Kose (1 piece)
Breakfast
124 mg/dL
Usually causes a medium spike
Avg. Food Score on Ultrahuman App
Ultrahuman Users got an UNSTABLE response
How to consume Kose without glucose spikes
Portion Control
Start by reducing the portion size of Kose you eat to minimize the impact on your blood sugar levels.
Pair with Protein
Consume Kose with a source of protein such as grilled chicken, fish, or tofu.

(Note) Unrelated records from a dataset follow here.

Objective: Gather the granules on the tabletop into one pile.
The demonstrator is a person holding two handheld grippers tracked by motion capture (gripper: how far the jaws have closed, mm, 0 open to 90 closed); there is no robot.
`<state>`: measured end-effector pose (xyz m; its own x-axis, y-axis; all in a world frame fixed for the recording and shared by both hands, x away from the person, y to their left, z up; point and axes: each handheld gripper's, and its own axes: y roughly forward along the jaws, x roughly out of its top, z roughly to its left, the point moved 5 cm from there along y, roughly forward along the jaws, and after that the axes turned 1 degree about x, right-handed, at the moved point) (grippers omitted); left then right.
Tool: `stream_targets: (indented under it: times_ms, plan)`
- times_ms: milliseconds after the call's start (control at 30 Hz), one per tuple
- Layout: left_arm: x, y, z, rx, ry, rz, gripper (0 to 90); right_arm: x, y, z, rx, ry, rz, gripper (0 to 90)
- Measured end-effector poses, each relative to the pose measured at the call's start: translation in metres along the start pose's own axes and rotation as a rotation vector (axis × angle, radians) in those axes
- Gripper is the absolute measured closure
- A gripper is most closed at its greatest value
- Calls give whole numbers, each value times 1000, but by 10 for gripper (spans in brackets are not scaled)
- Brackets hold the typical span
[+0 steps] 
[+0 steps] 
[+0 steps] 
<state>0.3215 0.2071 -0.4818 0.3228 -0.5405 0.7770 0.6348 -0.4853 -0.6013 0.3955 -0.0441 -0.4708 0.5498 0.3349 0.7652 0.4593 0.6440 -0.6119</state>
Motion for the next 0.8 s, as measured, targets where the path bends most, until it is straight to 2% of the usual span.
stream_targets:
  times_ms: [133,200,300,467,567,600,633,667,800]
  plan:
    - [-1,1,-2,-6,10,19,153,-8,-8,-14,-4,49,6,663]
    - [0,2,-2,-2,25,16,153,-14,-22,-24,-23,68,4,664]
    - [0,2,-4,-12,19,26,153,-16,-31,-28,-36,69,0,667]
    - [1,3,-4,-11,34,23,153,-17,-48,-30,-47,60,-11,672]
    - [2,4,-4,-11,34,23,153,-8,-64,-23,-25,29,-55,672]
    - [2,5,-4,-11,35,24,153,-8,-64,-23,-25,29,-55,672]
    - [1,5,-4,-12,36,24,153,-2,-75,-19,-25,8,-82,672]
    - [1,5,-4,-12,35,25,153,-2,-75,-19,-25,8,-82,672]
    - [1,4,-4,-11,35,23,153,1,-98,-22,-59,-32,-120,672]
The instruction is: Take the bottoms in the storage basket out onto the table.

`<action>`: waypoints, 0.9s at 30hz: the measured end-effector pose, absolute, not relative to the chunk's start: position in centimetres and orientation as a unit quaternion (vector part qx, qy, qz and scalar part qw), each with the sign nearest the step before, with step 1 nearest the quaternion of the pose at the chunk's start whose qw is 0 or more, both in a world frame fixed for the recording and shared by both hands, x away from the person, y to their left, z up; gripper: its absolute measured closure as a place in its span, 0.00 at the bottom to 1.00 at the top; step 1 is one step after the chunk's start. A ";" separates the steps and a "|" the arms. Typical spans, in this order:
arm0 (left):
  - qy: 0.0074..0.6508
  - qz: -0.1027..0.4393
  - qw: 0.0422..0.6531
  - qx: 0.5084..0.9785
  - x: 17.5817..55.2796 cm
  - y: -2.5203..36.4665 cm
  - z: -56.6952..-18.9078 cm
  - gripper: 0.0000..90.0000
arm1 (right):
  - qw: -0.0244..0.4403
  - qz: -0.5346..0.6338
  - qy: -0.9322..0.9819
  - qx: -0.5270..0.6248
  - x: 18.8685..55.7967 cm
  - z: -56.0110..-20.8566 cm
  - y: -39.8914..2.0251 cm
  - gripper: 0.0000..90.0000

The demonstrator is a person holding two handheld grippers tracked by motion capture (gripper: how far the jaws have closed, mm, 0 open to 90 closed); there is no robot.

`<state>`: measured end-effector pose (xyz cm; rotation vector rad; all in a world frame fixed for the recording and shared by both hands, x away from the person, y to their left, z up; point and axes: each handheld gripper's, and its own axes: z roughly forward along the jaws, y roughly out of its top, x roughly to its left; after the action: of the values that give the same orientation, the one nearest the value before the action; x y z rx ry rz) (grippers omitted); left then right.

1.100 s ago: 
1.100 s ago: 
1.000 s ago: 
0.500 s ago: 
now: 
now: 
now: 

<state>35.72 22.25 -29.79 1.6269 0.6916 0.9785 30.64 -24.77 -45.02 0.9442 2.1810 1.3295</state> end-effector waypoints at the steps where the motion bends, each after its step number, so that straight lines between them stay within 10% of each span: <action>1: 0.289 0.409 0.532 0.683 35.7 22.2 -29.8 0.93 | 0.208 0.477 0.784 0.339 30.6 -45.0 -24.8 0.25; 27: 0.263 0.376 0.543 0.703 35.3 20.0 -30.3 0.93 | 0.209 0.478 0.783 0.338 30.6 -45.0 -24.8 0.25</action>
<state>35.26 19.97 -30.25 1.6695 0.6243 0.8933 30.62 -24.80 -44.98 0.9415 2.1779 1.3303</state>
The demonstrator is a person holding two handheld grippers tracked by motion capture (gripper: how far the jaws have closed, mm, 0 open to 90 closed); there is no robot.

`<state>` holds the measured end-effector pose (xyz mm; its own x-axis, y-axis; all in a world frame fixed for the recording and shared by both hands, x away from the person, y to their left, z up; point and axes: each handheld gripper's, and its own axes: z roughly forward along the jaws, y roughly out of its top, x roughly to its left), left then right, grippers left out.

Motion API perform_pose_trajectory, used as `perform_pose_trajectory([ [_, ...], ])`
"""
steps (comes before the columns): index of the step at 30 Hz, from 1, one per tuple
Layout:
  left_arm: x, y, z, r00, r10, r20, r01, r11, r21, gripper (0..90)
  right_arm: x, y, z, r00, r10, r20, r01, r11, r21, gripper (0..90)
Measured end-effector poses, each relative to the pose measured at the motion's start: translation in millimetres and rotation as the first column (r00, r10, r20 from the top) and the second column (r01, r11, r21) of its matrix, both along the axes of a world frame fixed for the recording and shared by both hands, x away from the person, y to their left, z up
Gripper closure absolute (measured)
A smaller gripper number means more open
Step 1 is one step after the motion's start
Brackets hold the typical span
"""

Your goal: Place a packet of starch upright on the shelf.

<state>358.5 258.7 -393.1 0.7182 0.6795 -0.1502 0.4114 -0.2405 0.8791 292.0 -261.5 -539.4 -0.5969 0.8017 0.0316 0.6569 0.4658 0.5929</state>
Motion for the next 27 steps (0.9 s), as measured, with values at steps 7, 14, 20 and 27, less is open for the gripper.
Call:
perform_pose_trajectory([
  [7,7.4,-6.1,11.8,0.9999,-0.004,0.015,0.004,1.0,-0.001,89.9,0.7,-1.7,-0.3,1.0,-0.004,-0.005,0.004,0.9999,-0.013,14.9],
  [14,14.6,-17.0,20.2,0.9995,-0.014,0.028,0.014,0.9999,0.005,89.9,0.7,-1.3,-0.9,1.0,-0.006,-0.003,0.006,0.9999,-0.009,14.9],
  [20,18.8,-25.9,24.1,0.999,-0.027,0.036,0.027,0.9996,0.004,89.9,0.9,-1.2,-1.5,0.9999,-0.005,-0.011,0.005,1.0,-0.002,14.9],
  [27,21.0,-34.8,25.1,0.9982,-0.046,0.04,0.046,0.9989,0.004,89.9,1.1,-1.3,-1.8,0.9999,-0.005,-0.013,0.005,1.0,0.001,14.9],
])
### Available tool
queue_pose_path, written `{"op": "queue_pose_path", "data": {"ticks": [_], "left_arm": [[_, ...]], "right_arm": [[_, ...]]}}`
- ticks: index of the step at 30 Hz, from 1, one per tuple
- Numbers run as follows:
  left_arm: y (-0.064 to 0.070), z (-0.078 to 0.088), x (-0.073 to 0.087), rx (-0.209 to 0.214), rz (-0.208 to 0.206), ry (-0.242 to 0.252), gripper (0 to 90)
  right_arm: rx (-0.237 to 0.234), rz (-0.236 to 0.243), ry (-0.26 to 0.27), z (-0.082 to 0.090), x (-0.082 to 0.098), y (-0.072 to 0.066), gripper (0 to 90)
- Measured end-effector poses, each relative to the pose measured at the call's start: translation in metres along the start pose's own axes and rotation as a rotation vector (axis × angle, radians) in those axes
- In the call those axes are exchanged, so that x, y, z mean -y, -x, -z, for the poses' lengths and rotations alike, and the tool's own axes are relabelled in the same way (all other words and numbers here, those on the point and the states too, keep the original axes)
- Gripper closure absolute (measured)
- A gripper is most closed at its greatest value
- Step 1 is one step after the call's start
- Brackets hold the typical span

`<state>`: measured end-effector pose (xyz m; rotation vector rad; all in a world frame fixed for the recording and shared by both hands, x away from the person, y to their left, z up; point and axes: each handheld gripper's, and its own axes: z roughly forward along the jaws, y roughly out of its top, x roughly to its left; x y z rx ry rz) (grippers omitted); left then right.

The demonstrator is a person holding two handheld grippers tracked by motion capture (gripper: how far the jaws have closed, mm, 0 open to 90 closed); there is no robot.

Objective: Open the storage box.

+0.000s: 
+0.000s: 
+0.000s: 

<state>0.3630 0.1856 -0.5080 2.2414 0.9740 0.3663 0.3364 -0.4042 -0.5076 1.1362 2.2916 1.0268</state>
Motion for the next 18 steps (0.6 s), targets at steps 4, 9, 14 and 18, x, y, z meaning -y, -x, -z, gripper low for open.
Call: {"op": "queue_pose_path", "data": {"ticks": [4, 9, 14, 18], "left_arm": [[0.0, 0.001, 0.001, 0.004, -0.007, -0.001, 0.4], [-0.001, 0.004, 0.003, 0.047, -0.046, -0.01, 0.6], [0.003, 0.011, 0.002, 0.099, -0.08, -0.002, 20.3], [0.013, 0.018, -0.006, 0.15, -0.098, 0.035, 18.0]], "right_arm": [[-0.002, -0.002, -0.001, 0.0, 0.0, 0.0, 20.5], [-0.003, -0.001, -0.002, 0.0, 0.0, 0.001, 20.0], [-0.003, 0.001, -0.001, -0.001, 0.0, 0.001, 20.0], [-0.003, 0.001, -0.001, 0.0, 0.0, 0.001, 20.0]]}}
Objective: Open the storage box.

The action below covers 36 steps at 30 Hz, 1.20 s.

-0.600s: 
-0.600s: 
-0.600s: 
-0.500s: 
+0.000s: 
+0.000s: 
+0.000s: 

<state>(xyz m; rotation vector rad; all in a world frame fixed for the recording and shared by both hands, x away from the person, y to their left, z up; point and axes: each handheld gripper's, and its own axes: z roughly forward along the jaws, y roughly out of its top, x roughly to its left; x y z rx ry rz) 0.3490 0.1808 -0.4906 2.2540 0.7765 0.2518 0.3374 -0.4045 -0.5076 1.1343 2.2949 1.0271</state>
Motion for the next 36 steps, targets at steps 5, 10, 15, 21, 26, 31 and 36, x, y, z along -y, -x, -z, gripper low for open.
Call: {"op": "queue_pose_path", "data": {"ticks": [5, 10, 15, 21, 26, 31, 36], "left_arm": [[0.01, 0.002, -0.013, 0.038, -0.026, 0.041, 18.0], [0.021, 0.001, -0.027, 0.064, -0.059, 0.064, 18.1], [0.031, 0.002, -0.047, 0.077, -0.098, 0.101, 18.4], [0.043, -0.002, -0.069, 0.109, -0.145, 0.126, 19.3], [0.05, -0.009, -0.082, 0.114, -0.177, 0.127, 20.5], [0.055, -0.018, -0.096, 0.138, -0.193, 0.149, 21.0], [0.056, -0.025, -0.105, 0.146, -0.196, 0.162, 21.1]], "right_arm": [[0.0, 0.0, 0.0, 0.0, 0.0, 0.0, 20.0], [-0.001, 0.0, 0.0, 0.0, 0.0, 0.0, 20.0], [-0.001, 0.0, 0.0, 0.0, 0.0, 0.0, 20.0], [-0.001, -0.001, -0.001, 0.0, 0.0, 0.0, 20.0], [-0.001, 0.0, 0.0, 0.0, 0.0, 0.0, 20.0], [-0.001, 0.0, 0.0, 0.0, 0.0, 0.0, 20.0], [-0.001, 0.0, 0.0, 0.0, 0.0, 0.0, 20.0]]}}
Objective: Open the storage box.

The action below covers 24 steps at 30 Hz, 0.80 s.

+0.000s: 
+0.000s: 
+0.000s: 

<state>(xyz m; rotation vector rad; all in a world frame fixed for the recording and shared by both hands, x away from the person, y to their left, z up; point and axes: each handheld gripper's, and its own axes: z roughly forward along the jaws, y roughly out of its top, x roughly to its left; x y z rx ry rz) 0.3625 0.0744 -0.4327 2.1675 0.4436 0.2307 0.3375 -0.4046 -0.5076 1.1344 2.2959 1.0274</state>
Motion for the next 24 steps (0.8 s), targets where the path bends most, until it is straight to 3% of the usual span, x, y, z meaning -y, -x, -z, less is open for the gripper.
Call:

Protein can help slow down the absorption of carbohydrates.
Include Healthy Fats
Add healthy fats to your meal by including foods like avocados, nuts, or seeds, which can help stabilize blood sugar levels.
Eat with Fiber
Incorporate fiber-rich foods into your meal, such as vegetables, legumes, or whole grains like quinoa or barley, to slow the digestion process.
Stay Hydrated
Drink water throughout your meal and afterwards. Staying hydrated can help your body better manage blood sugar levels.
Exercise Regularly
Engage in regular physical activity, such as walking or cycling, which can help improve insulin sensitivity and reduce blood sugar spikes.
Monitor Your Response
Keep track of how your body responds to eating Kose by checking your blood glucose levels to understand what portion size and food combinations work best for you.
Consider Timing
Try consuming Kose earlier in the day when your body might be more efficient at processing carbohydrates, rather than late in the evening.
Mindful Eating
Practice mindful eating by taking your time to enjoy your meal and paying attention to hunger and fullness cues, which can prevent overeating.
Opt for Whole Grains
If making Kose at home, consider incorporating whole grain options to increase the fiber content, potentially blunting the glucose spike.